Photographs copyright: DAVID McMAHON
Richmond station here in Melbourne is a major suburban junction that also serves as the jumping-off point for thousands of sports-mad Melburnians. Instead of driving in to the city and trying to find a parking spot, the majority prefer to take a train and then walk across to the mighty stadium we know as the MCG, or Melbourne Cricket Ground.
My first encounter with Richmond station here in Melbourne was an interesting one. It was in February 1985, when I still lived in Calcutta, India. Let me start at the very beginning ...
I was in the Indian commercial capital Bombay (on the west coast) on a long writing assignment, when the phone rang early one morning. It was a colleague of mine, saying I was to drop everything and return to Calcutta. Was there a problem, I asked. No, he said, but I would have to fly to Australia at short notice. Make that very short notice.
It was a Thursday. I had to be in Melbourne by Saturday morning to cover the Benson & Hedges World Championship of Cricket. We're a phlegmatic bunch, us sportswriters. Nothing's too much of a drama.
So I caught an afternoon flight and flew across the country to Calcutta (on the east coast) which was my hometown at the time. I went home, packed a suitcase, picked up my passport, dropped in to the office for a briefing and caught a flight with a colleague to New Delhi (in the north). We had to go to the Australian High Commission there and get high-priority media visas. That done, we went to the airport to board a KLM flight, but was told that it was full.
Instead, my boss told us both to get on a flight to Bombay, where my own journey had begun 24 hours earlier, and attempt to get a Qantas flight. This worked perfectly and, having flown right round India, we then boarded a Boeing 747 to Singapore. After a couple of hours in transit there, we caught another Qantas flight to Sydney and then to Melbourne.

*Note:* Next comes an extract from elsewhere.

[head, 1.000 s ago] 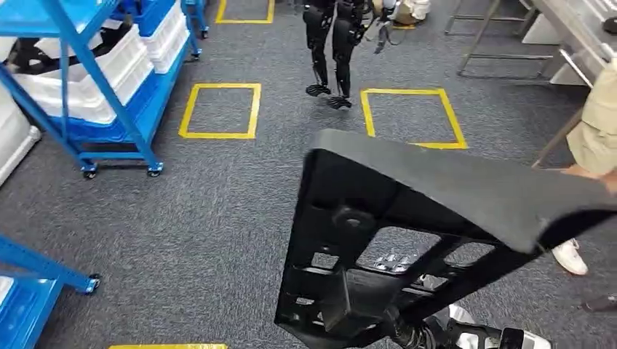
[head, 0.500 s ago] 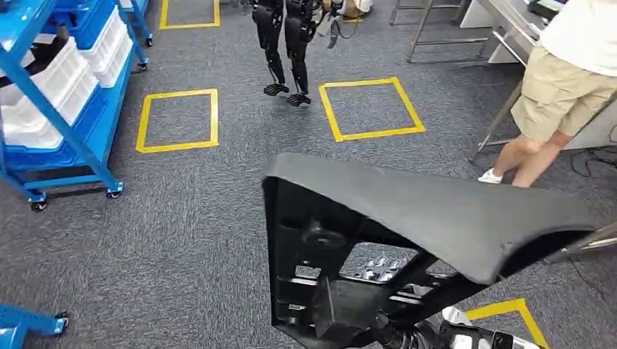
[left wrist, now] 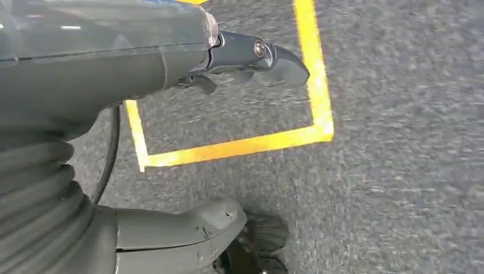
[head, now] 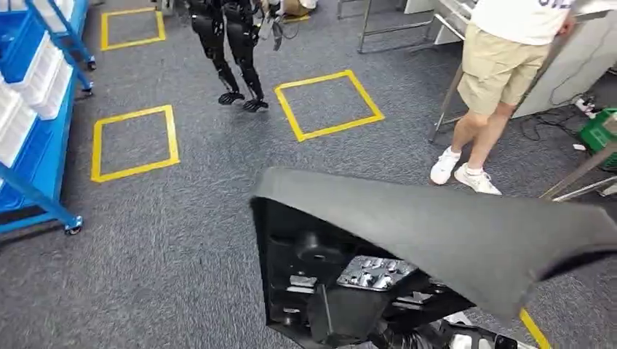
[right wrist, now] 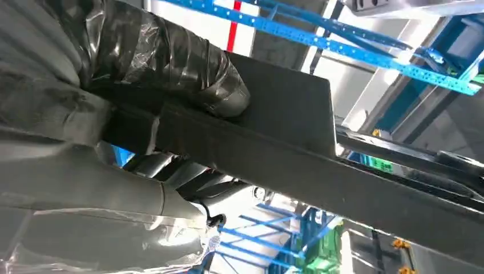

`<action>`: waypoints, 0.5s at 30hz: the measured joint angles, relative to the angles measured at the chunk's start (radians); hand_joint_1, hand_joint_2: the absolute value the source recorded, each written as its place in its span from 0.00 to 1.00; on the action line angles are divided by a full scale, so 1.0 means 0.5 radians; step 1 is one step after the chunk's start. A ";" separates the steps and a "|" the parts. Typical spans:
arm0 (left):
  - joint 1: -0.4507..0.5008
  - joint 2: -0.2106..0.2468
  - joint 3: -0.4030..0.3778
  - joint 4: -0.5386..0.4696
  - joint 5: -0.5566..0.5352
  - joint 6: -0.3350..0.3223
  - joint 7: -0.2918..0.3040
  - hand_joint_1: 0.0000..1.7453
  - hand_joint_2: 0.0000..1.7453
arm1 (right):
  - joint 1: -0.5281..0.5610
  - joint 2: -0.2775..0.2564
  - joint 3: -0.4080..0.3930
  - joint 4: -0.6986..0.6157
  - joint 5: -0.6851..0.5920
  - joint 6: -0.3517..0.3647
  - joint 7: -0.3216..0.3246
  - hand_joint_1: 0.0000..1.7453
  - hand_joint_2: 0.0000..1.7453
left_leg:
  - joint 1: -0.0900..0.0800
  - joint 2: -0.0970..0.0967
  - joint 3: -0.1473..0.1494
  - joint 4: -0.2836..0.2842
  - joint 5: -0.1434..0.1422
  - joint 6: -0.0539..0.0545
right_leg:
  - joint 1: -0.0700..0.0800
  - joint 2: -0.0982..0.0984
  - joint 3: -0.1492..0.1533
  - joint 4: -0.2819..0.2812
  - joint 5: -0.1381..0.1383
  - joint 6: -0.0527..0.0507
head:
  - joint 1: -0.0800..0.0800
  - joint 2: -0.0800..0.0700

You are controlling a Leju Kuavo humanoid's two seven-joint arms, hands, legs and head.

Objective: Take the parts from the cabinet and place them on the table.

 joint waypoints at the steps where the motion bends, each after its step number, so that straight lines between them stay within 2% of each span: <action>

Jetlag? We didn't even have time for jetlag. Sleep had not played much part in my life for 48 hours.
But here we were, each with a heavy suitcase, outside a crowded stadium on the opening day of a full-strength international tournament. Someone suggested that we simply walk across the road and ask the rail staff at Richmond station if we could leave our suitcases there. Deep in the bowels of the station we found a couple of uniformed employees who waved away our apologies and said there was no problem at all. Yes, of course we could leave our suitcases there.
Several hours later, the opening match of the tournament was over - unlike baseball or Aussie Rules football, a limited-overs cricket match was a whole-day affair. Because it was a day-night match, beginning in daylight and finishing under the wonderful state-of-the-art light towers of the MCG, it was close to 11pm when we had finished writing our reports of the game.
We then caught a cab to the city to file our reports and while my colleague tidied up his last few paragraphs, I decided to make myself useful and go to Richmond station to collect our suitcases. I caught a cab and told him where I wanted to go. The driver just looked at me. "You DO realise there are four different Richmond stations," he said with a grin."
Ya live and learn. There was East Richmond, West Richmond, North Richmond and Richmond, he said. Where did I want to go first? We started with East Richmond, where of course I drew a blank. Next he drove up to Richmond, but he approached from a different street, where nothing looked familiar. Undeterred, I found my way (don't ask me how) to the area where the suitcases had been dropped off many hours earlier.
Because there had been a change of personnel, I started to explain to the staff that I had dropped off two suitcases after a long flight. "Yeah, mate," said one of them, "We know all about it. There aren't many journos who fly halfway round the world and drop their gear off here."
It was a less complicated, more trusting world back then, wasn't it?